- [DATA PROVIDED]:
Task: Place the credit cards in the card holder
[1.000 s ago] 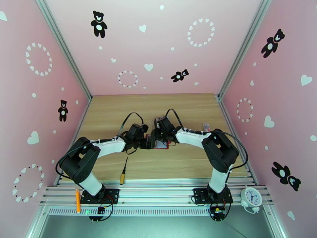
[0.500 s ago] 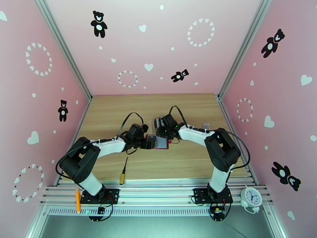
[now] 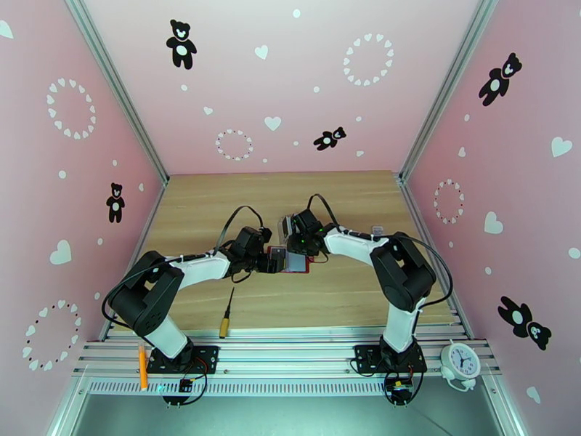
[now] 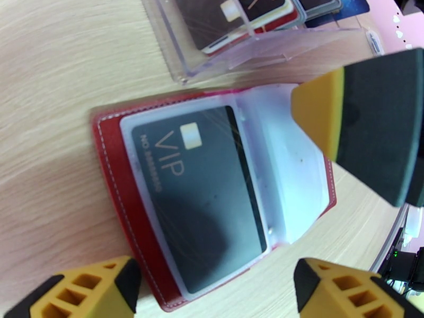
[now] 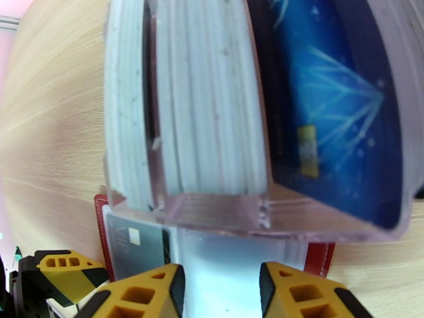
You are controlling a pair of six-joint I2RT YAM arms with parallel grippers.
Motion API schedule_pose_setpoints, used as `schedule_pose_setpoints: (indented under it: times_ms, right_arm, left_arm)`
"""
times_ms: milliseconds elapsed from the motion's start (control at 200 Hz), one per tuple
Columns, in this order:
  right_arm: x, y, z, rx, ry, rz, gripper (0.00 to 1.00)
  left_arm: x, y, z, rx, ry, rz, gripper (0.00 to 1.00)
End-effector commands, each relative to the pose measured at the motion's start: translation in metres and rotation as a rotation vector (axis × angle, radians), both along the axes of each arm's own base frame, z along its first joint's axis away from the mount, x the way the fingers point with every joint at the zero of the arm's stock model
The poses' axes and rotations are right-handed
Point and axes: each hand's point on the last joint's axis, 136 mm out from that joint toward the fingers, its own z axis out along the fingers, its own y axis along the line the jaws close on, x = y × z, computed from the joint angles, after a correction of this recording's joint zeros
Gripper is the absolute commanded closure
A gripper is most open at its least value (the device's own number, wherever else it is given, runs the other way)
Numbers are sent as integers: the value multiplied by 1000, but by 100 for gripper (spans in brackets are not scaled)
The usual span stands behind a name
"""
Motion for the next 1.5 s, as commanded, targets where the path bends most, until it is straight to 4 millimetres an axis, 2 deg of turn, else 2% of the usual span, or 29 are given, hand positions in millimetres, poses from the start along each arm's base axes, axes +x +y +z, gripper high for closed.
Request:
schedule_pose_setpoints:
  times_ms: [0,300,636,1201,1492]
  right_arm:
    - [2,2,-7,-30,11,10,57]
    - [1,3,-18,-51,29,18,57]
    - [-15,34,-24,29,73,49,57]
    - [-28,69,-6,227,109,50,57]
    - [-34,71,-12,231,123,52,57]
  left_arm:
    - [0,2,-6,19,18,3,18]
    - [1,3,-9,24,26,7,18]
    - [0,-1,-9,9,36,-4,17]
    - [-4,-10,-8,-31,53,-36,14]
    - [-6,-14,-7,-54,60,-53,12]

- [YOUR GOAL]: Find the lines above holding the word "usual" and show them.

- [RESULT FOR THIS EXERCISE]:
The usual span stands behind a name
Motion for the next 1.5 s, as commanded, targets where the path bends most, until it is straight to 4 millimetres an axis, 2 deg of turn, else 2% of the usual span, or 29 are given, hand positions in millimetres, poses from the start along each arm's base axes, axes +x +y +z, gripper high for closed.

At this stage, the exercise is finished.